Once you find the line containing "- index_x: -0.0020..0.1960" in the data below, copy it and each following line exactly, up to and including the line containing "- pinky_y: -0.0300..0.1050", and nothing else.

● ● ● ●

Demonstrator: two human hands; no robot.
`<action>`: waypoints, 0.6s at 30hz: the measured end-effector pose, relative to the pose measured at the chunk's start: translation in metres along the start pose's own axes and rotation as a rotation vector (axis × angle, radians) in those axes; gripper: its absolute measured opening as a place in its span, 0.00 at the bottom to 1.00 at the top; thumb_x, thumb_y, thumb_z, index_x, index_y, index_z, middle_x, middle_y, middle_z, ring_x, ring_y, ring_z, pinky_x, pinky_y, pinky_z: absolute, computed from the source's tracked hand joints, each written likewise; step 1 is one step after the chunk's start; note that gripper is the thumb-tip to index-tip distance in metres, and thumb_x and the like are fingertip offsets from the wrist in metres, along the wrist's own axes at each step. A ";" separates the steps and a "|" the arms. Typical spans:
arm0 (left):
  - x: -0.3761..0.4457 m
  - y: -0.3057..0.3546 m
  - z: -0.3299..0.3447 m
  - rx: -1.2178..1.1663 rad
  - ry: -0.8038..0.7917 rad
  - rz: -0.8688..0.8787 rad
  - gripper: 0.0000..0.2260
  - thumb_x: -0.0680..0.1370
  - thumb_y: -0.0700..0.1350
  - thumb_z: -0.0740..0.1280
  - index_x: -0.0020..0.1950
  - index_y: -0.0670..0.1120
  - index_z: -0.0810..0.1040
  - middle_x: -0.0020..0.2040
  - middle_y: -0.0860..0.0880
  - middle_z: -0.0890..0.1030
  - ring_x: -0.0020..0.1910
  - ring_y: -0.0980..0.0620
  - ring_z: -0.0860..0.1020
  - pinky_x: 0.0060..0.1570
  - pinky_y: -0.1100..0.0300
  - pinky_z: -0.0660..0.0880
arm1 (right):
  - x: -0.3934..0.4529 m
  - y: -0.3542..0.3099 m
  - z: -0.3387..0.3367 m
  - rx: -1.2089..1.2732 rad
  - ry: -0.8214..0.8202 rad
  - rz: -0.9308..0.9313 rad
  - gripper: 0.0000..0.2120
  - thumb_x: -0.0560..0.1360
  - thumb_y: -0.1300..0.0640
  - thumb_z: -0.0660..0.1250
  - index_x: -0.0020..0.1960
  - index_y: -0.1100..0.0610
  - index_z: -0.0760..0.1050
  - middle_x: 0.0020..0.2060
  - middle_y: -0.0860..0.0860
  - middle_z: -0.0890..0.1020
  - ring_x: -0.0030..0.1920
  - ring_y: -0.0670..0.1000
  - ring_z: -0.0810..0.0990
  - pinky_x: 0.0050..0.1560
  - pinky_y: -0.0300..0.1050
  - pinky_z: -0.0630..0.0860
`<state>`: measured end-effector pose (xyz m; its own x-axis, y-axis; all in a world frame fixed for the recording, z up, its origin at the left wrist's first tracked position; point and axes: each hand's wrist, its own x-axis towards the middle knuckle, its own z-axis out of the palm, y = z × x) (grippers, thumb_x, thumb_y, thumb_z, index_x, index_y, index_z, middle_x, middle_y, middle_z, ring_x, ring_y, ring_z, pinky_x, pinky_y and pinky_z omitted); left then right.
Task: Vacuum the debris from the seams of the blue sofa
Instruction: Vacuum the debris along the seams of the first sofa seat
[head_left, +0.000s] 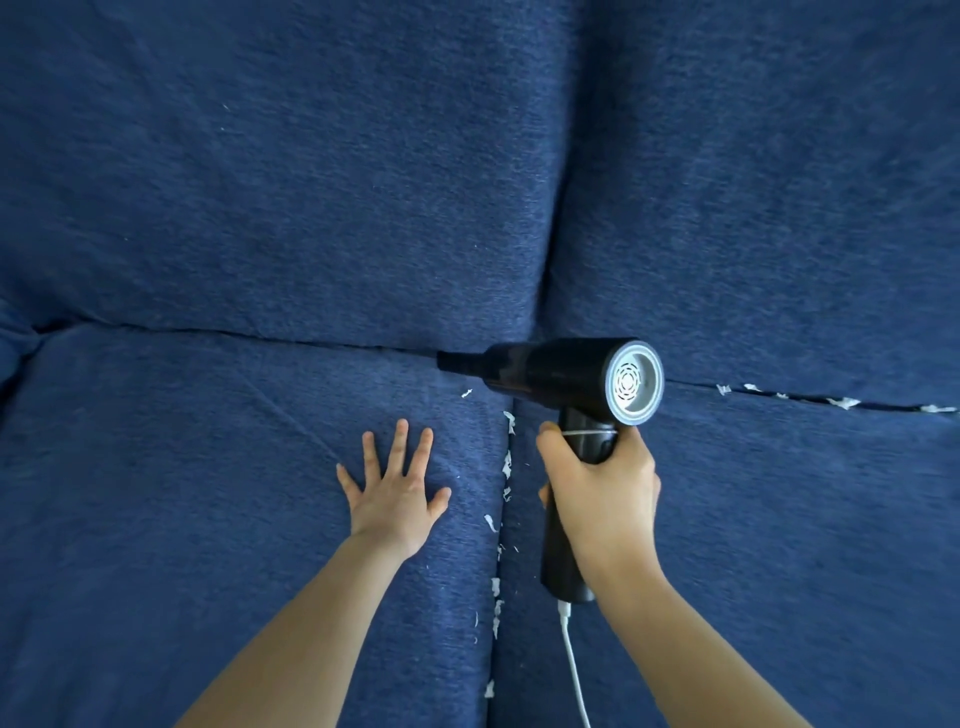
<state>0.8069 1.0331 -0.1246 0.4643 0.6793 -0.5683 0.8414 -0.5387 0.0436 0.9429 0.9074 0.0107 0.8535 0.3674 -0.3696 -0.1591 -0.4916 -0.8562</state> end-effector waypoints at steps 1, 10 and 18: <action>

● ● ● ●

● **Result of the task**
  - index_x: -0.0020..0.1960
  - index_y: -0.1100..0.0610
  - index_z: -0.0760..0.1050
  - middle_x: 0.0020..0.2060
  - middle_y: -0.0860..0.0860
  - middle_z: -0.0890..0.1020
  - ring_x: -0.0030..0.1920
  - ring_y: -0.0670..0.1000
  - ring_z: -0.0810..0.0990
  - pinky_x: 0.0050..0.1560
  - pinky_y: -0.0300..0.1050

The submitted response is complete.